In presence of the Law Officers, being paid from the Government exchequer there is no occasion for the Government to engage a private counsel to defend or prosecute the cases in the Supreme Court and High Court. However, in exceptional cases having State and Government level constitutional importance or involving complex technicalities of some particular fields, after consultation with the Advocate General and prior permission of the Court the private counsel can be engaged to assist the Advocate General but it cannot be allowed to make a practice.

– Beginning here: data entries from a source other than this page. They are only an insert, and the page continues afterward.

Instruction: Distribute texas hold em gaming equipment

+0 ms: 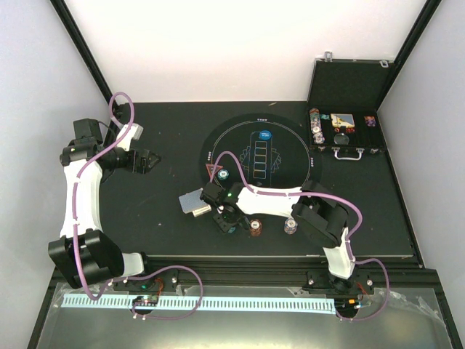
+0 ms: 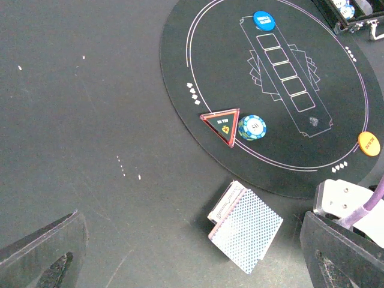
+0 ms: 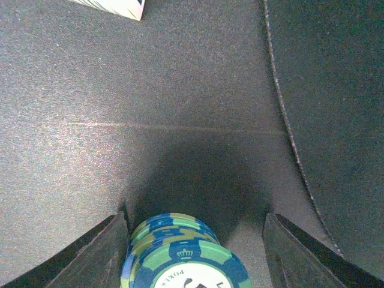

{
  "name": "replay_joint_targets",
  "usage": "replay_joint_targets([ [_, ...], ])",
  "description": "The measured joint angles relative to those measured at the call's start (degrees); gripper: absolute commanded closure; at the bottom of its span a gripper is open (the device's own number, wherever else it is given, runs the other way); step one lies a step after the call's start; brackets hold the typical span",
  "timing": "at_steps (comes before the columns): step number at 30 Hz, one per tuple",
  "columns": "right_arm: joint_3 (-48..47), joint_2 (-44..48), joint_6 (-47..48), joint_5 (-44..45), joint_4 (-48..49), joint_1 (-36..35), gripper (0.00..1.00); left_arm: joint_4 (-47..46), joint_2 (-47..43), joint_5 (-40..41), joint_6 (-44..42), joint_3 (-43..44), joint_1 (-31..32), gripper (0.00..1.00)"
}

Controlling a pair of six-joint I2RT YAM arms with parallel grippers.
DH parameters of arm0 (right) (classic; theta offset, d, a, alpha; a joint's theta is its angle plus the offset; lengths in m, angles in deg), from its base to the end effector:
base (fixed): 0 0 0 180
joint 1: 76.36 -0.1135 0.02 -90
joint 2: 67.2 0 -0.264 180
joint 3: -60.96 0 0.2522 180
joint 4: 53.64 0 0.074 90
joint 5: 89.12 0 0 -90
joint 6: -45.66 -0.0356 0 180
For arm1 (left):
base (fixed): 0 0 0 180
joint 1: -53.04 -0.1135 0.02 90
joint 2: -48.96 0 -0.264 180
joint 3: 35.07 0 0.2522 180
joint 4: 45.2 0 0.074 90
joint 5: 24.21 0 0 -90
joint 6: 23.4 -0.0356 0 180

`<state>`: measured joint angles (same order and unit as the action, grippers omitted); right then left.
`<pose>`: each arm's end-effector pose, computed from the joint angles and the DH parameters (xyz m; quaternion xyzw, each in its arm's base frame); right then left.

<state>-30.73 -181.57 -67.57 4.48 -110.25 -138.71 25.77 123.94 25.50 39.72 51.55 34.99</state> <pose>0.1792 0.3373 0.1491 -0.3304 0.9387 0.0404 0.0897 0.2450 0.0556 0.3324 0.1605 0.8957 -0.2121 0.3564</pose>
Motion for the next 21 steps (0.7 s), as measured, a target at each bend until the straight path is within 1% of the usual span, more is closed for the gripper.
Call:
replay_joint_targets([
  [8,0.0,0.3,0.0,0.0,-0.4,0.0,0.38,0.1,0.0,0.0,-0.2,0.0,0.0,0.01],
  [17,0.0,1.2,0.1,0.0,-1.2,0.0,0.36,0.3,0.0,0.0,-0.2,0.0,0.0,0.01],
  [21,0.0,1.2,0.1,0.0,-1.3,0.0,0.37,0.4,0.0,0.0,-0.2,0.0,0.0,0.01],
])
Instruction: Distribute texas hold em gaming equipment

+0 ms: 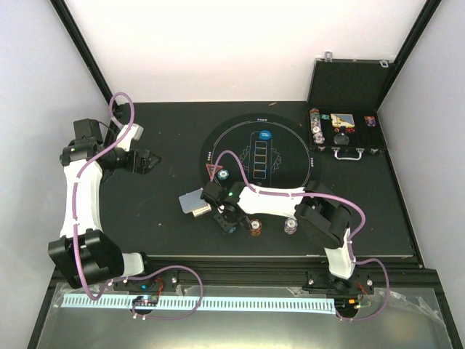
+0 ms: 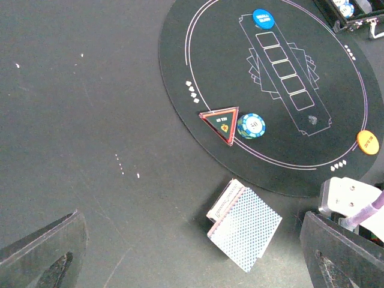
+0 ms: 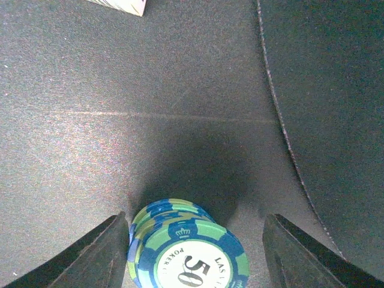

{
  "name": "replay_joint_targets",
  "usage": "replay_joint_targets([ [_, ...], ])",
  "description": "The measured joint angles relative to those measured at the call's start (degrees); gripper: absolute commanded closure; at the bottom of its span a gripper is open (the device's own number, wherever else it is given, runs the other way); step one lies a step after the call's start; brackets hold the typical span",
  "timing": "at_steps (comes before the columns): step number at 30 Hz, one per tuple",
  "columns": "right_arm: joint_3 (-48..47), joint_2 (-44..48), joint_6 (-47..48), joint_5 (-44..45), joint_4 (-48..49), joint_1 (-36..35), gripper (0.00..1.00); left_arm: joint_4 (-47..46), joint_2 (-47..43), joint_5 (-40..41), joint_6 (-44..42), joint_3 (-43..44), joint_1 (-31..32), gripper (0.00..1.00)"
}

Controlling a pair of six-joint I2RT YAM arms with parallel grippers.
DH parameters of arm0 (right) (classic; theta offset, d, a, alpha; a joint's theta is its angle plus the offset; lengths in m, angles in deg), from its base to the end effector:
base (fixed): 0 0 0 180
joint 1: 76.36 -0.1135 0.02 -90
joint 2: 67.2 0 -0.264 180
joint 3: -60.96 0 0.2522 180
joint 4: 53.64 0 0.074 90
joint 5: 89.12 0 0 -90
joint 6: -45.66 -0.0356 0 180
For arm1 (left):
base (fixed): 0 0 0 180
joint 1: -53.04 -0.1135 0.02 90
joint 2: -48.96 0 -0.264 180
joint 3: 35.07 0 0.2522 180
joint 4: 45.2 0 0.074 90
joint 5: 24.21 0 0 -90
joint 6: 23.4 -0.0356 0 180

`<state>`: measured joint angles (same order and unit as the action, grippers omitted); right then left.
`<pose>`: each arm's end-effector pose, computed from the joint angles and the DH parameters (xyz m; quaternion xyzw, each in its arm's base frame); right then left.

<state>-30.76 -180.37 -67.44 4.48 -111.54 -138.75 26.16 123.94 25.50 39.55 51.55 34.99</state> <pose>0.1776 0.3347 0.1563 -0.3318 0.9382 0.0400 0.0893 0.2445 0.0555 0.3320 0.1608 0.8964 -0.2130 0.3539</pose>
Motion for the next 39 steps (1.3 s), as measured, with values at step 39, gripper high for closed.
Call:
replay_joint_targets([
  [39,-17.1,0.9,3.5,2.7,-7.8,13.1,0.63,0.8,0.0,0.0,-0.6,0.0,0.0,0.01],
])
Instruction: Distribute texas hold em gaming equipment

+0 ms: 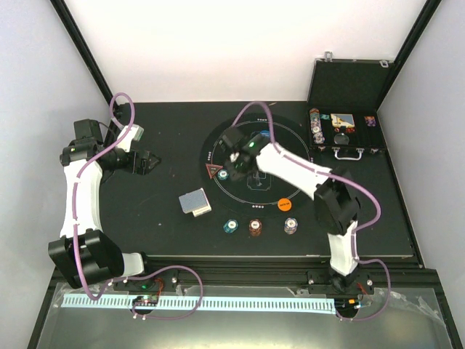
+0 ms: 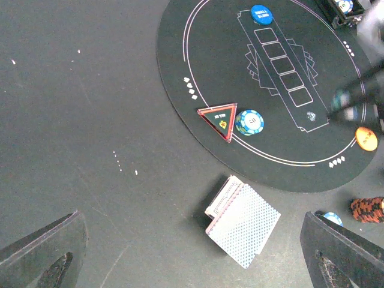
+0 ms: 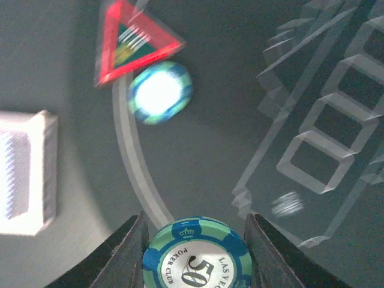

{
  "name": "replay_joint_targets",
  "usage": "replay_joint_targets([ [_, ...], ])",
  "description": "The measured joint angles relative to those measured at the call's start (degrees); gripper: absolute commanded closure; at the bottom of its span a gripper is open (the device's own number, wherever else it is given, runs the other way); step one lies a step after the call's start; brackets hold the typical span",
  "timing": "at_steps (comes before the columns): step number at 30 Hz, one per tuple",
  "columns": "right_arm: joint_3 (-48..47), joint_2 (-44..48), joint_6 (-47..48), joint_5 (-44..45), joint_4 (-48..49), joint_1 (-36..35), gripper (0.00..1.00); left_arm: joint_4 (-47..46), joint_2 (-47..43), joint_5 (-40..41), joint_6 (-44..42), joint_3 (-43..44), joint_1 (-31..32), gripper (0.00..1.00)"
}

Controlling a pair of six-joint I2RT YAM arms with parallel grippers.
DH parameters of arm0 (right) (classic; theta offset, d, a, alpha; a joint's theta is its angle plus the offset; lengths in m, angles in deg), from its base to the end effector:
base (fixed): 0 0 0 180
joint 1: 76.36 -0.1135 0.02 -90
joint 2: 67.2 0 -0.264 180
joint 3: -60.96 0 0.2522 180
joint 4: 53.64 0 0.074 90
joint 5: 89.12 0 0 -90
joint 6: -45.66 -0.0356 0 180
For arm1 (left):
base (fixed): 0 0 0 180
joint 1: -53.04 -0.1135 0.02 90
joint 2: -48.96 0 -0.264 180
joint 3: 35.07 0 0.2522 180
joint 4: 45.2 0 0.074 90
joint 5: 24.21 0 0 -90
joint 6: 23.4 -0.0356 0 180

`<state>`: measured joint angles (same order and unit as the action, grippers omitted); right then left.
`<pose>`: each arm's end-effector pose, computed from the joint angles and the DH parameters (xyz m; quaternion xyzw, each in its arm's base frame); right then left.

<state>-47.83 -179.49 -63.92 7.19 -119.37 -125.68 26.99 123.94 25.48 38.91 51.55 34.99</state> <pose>0.2706 0.3089 0.2401 -0.2425 0.9518 0.0572 0.1790 0.2432 0.0550 0.3313 0.1636 0.8974 -0.2143 0.3494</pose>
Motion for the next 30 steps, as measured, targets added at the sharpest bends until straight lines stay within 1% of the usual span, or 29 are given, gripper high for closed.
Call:
replay_joint_targets([
  [3,-5.6,-3.0,0.6,1.6,0.0,7.4,0.63,0.0,0.0,0.0,0.0,0.0,0.0,0.01],
  [5,-10.9,-6.8,1.3,2.7,-0.1,12.1,0.63,0.0,0.0,0.0,0.0,0.0,0.0,0.01],
  [9,-22.8,-16.7,2.2,3.8,-1.6,17.9,0.63,0.0,0.0,0.0,0.0,0.0,0.0,0.01],
  [12,-31.8,-24.6,3.0,3.8,-3.0,20.2,0.62,0.0,0.0,-0.1,0.0,0.1,0.0,0.01],
  [15,-37.5,-30.6,3.2,3.6,-3.7,21.4,0.62,0.0,0.0,-0.2,0.0,0.2,0.0,0.01],
  [22,-40.5,-36.8,3.0,2.1,-3.4,22.7,0.62,0.0,0.0,-0.5,0.0,0.2,0.0,0.01],
  [24,-41.4,-36.9,3.0,1.7,-2.9,22.8,0.56,0.0,0.0,-0.5,0.0,0.2,0.0,0.01],
  [26,-41.8,-37.1,3.0,1.5,-2.4,22.9,0.47,0.0,0.0,-0.5,0.0,0.2,0.0,0.01],
  [30,-41.9,-37.3,3.0,1.3,-2.1,23.0,0.35,0.0,0.0,-0.5,0.0,0.2,0.0,0.01],
])
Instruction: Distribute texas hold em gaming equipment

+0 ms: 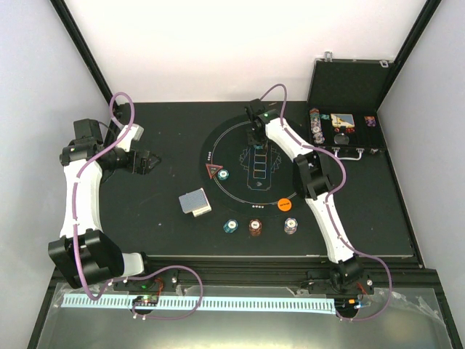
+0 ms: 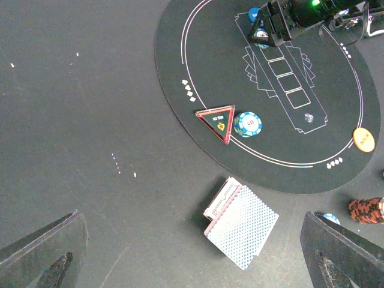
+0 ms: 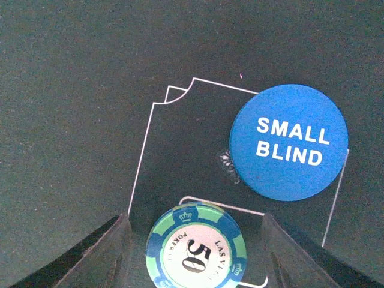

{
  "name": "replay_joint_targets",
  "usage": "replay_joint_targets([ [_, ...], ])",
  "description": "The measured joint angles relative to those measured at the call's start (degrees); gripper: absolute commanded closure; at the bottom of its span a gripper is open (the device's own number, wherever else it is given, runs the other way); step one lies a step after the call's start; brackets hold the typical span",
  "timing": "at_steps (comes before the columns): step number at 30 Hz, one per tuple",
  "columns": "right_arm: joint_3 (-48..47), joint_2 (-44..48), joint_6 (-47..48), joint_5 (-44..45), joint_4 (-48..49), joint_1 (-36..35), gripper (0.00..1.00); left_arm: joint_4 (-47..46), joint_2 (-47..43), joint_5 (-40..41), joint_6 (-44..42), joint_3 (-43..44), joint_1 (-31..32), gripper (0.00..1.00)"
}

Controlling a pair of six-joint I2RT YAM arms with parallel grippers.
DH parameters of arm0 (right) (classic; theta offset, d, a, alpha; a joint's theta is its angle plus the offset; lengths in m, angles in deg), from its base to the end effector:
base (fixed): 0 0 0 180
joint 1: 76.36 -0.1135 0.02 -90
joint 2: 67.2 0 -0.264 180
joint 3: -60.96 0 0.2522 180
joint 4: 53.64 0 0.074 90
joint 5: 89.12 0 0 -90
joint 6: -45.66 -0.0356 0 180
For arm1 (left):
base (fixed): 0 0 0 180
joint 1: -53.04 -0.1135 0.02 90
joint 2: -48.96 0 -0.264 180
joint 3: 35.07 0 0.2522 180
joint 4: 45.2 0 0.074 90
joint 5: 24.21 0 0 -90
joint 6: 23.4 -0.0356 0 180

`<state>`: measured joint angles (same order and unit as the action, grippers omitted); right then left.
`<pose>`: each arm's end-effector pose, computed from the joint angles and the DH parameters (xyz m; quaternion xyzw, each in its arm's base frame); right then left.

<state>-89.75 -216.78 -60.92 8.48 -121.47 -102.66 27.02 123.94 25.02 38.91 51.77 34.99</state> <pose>0.4889 0.2364 0.1518 -0.0695 0.9749 0.0132 0.2113 0.2433 0.0548 0.3326 0.1649 0.8955 -0.2171 0.3518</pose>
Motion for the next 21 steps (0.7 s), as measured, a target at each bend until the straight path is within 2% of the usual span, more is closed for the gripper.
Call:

Likewise, the departments in which the Legal Advisors are appointed, are not allowed to engage additional counsel. If the department is not satisfied with the performance of the Legal Advisor, he may be replaced or his terms and conditions may be altered, if so advised.
In a number of cases, the Advocate General has shown his inability to argue the case on the ground that he has not been directed so by the Secretary Law, Justice, Parliamentary Affairs and Human Rights. Such practice is highly deprecated. The Advocate General is holding the constitutional post, hence, he is not supposed to be sub-ordinate to Secretary Law. Even otherwise, it is the Advocate General who is a fit person to decide the matter of distribution of the cases amongst the Law Officers and not the Secretary Law. In this state of affairs, Supreme Court directed that in future the Advocate General is authorized to appear and defend each and every case in the Supreme Court and High Court without any direction by the Secretary Law; that he is also authorized to distribute the cases amongst the Law Officers; that the cases filed against the Government, shall be distributed amongst the Law Officers by the Advocate General, however, sanction to file the appeal shall be issued by the Law Department in the name of the Advocate General who shall distribute the cases amongst the Law Officer as he deems appropriate.
(e) Azad Jammu and Kashmir Interim Constitution Act (VIII of 1974)---
----Art. 44--- Writ petition--- Aggrieved person--- Scope--- Only an aggrieved person can file the writ petition.
(f) Azad Jammu and Kashmir Interim Constitution Act (VIII of 1974)---
----Art. 45---Contempt of Court Ordinance (V of 2003), S. 3---Contempt of Court---Scope---Words "notwithstanding any judgment of Supreme Court or High Court" used in an enactment, prima facie appears to be a contempt of Court.
2013 SCMR 1752 = 2014 PLC (C.S.) 82 ref.
(g) Azad Jammu and Kashmir Interim Constitution Act (VIII of 1974)---
----Art. 4(4)(15)---Equality of State Subjects---Scope---Principle of equality before law shall apply among the equals otherwise, the whole system shall collapse---If the equal treatment of law is applied without legal condition, it would mean that everyone has right to claim occupation of any office or demand for any type of terms and conditions without any restrictions imposed by law.
(h) Civil service---
----Terms and conditions of service---Principle of parity---Scope---It is the Government which has domain to determine the terms and conditions and pay and privileges of any post or office keeping in view the nature of job load of work, number of people assigned for the job, economic and financial condition of the State, amongst others---Parity may be also adjudged keeping in view the comparative quantum of responsibilities and assignments.
(i) Administration of justice---
----Court of law has to observe the law as it is and not as it should be.
(j) Interpretation of statutes---
----Courts while interpreting the provisions of the Constitution/statute can neither add nor subtract anything from any provision.
Tabassum Arif v. Azad Govt. and others 2013 SCR 134 rel.
Asghar Ali Mallik, Advocate for Appellants (in Civil Appeal No. 205 of 2021).
Raja Muhammad Hanif Khan, Advocate for Respondents (in Civil Appeal No. 205 of 2021).
Raja Muhammad Hanif Khan, Advocate for Appellants (in Civil Appeal No. 204 of 2021).
Asghar Ali Mallik, Advocate for Respondents (in Civil Appeal No. 204 of 2021).